EXERCISE DETAILS:
Every line from the beginning of the data through the line containing "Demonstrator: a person" should be reproduced exactly, and no further lines should be output.

[EXTRACTED DATA Boundary: Start]

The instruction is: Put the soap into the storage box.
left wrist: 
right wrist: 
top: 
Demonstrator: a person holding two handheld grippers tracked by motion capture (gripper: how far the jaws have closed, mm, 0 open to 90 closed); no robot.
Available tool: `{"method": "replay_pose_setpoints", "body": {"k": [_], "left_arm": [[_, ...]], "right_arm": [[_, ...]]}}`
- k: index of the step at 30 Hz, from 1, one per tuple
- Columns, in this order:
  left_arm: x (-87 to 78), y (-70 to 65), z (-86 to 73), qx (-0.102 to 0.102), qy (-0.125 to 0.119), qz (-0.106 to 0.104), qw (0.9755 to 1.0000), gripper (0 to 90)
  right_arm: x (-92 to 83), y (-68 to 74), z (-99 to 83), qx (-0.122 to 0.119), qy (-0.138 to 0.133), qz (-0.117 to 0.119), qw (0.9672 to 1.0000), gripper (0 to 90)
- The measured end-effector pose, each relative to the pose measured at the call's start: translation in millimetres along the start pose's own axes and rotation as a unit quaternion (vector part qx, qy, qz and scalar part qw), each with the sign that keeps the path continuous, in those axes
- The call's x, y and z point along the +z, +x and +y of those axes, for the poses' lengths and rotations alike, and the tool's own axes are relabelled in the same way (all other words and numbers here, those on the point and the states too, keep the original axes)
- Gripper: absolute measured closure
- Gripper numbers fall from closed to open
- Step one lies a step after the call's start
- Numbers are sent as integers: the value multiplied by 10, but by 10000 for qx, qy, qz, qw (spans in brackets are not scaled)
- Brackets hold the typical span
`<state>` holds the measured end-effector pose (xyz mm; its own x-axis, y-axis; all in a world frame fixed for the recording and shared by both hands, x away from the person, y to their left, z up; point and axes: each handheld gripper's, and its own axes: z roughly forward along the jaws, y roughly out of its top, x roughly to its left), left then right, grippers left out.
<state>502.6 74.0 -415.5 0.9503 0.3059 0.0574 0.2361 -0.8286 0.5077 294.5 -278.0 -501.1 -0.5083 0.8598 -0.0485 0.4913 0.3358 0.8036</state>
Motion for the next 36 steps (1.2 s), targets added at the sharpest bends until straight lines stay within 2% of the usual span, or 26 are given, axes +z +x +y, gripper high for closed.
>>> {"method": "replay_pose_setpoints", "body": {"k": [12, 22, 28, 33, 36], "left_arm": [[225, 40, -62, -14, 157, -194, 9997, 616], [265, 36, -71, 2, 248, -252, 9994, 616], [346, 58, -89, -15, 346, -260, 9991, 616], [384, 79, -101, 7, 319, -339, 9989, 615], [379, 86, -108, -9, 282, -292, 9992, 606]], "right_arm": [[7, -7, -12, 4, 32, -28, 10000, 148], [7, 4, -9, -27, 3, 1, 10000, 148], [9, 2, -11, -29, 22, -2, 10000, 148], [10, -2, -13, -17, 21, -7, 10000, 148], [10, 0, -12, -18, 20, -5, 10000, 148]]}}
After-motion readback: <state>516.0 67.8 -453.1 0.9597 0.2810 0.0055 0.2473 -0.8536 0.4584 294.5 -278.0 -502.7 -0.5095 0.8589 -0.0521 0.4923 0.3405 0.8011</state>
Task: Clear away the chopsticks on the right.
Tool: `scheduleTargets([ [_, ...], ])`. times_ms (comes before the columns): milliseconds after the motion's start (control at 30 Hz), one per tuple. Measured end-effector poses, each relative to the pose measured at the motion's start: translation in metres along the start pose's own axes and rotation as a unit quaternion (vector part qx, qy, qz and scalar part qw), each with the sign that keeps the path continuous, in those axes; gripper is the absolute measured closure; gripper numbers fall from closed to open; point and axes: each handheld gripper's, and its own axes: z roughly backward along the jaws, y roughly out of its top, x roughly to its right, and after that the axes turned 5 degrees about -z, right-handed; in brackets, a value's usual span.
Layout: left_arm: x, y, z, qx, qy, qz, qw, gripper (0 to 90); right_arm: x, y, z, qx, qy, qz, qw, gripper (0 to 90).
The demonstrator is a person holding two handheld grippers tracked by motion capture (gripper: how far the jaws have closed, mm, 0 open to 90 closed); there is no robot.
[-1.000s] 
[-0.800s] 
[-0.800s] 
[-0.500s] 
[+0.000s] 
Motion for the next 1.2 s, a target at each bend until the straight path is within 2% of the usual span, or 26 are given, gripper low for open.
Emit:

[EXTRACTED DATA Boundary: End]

ANSWER BOX:
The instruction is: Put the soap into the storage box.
left wrist: 
right wrist: 
top: 
Demonstrator: a person holding two handheld grippers tracked by motion capture (gripper: how far the jaws have closed, mm, 0 open to 90 closed); no robot.

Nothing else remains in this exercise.